## Exercise brief
Below are the records; copy each line in them that holds the word "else".

**** Data records

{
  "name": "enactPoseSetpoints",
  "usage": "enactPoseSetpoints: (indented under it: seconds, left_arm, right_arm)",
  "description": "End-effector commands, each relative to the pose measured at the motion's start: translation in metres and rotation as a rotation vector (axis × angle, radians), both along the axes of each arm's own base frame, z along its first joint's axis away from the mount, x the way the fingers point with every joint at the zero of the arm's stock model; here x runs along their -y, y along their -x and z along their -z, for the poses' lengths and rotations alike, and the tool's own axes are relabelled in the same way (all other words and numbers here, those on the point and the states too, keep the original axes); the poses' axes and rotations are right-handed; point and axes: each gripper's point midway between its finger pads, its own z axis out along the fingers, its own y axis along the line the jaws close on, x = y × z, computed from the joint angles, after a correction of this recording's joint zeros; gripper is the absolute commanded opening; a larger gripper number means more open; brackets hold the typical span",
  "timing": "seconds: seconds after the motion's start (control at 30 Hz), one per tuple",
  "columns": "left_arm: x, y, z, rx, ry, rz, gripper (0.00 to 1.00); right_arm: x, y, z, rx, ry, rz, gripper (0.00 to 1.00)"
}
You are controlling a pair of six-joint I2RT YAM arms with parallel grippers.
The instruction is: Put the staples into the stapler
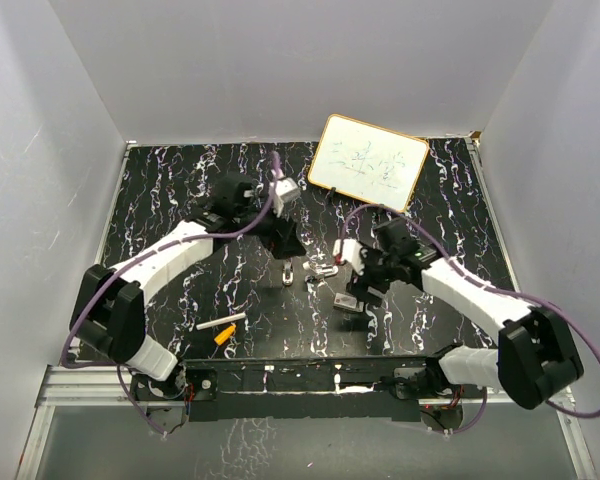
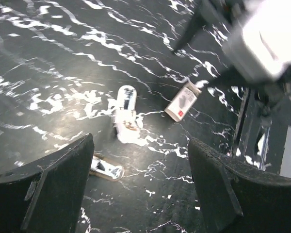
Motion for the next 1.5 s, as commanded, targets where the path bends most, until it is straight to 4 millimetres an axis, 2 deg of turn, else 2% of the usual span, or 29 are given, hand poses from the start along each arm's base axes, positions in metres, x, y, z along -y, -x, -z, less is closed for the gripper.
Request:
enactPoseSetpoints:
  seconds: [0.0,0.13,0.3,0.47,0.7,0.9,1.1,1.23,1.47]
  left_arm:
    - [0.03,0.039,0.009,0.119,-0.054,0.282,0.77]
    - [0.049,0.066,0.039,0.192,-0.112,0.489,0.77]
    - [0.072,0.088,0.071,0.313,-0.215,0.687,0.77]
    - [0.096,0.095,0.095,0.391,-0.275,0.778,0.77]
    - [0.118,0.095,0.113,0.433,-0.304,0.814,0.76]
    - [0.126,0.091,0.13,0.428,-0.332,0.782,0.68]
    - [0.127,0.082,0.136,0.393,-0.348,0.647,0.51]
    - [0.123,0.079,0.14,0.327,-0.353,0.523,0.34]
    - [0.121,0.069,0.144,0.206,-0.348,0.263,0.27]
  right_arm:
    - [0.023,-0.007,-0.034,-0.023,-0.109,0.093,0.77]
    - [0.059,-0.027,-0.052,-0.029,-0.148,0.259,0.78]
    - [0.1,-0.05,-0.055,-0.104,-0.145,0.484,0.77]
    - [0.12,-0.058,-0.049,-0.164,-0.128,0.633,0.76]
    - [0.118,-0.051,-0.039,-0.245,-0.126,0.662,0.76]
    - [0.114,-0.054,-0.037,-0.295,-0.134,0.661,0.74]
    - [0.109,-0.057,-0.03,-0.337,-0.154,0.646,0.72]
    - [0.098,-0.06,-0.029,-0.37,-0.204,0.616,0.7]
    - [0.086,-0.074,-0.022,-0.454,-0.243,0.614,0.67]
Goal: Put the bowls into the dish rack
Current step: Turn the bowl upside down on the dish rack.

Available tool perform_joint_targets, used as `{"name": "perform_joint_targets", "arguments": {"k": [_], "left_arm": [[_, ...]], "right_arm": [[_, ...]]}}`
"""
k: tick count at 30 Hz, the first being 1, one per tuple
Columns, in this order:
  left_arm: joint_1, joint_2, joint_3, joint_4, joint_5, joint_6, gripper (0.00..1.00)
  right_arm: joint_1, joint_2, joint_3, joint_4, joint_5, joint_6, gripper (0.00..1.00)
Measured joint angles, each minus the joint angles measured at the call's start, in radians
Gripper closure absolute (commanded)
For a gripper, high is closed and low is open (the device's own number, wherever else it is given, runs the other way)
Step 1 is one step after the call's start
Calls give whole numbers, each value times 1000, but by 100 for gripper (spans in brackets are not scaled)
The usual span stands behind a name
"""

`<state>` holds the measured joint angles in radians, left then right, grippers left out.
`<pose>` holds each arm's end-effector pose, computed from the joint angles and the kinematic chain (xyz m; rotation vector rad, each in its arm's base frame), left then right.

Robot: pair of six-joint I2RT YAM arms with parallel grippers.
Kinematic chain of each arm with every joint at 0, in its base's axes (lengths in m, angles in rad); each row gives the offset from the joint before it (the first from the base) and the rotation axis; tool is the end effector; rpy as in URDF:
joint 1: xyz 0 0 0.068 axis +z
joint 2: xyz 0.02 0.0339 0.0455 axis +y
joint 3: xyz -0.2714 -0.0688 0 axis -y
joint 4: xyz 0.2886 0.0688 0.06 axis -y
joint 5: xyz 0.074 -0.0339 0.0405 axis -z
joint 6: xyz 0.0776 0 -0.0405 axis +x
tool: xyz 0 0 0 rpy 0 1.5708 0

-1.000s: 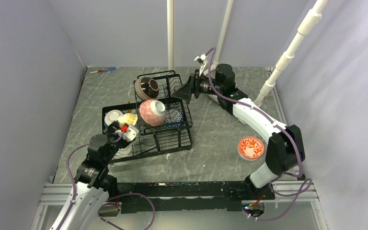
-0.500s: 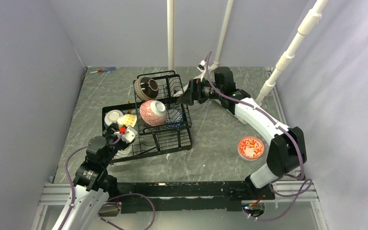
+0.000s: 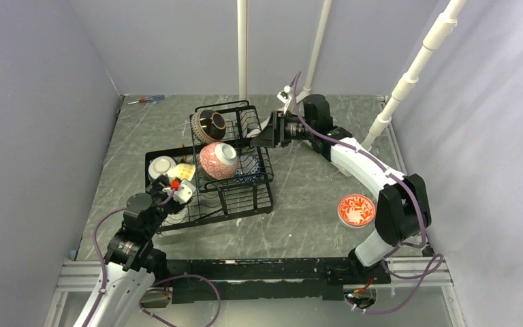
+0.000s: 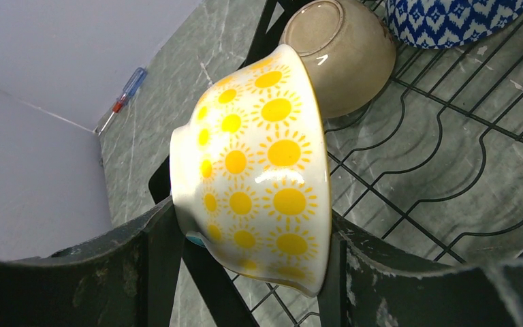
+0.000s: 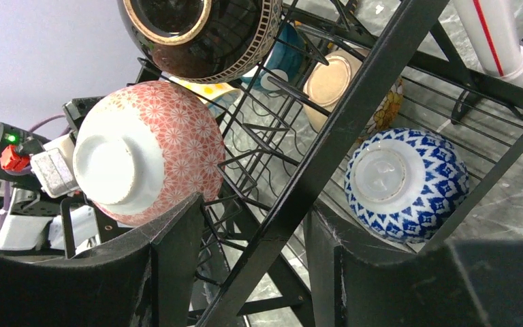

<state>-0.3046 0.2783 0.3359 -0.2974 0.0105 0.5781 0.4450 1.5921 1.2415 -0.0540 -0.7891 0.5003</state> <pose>0.1819 -0.0581 0.2286 0.7818 1.6374 0.1847 0.3696 0.2373 0.2914 -0.5034 2.0537 1.3682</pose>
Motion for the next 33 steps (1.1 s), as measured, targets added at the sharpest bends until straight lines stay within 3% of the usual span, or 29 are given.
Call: {"name": "perform_joint_targets", "arguments": {"k": [4, 12, 21, 33], "left_arm": [[0, 6, 0, 2, 26, 1, 97], [0, 84, -1, 53, 80, 12, 98], [0, 195, -1, 116, 153, 76, 97], [-5, 377, -1, 153, 371, 316, 98]], "right_arm": [[-17, -1, -9, 10, -18, 11, 100], [-68, -37, -42, -6, -65, 7, 100], [-235, -103, -65, -126, -109, -53, 100], [-285, -129, -74, -167, -110, -74, 100]]}}
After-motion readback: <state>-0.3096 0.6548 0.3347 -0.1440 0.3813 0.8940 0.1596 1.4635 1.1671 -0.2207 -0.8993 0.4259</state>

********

## Task answer
Motion for the next 1.5 s, as commanded, targets where the path bends most, until it is straight to 4 millimetres an axis, 2 deg of turn, else 2% of the usual span, or 29 are given, hand poses from the start along each arm's base axes, positions in metres, x, y, z along -y, -x, -z, less is closed for the gripper.
For a gripper, high is closed and low is open (the device's own number, wherever else it is given, runs the other way)

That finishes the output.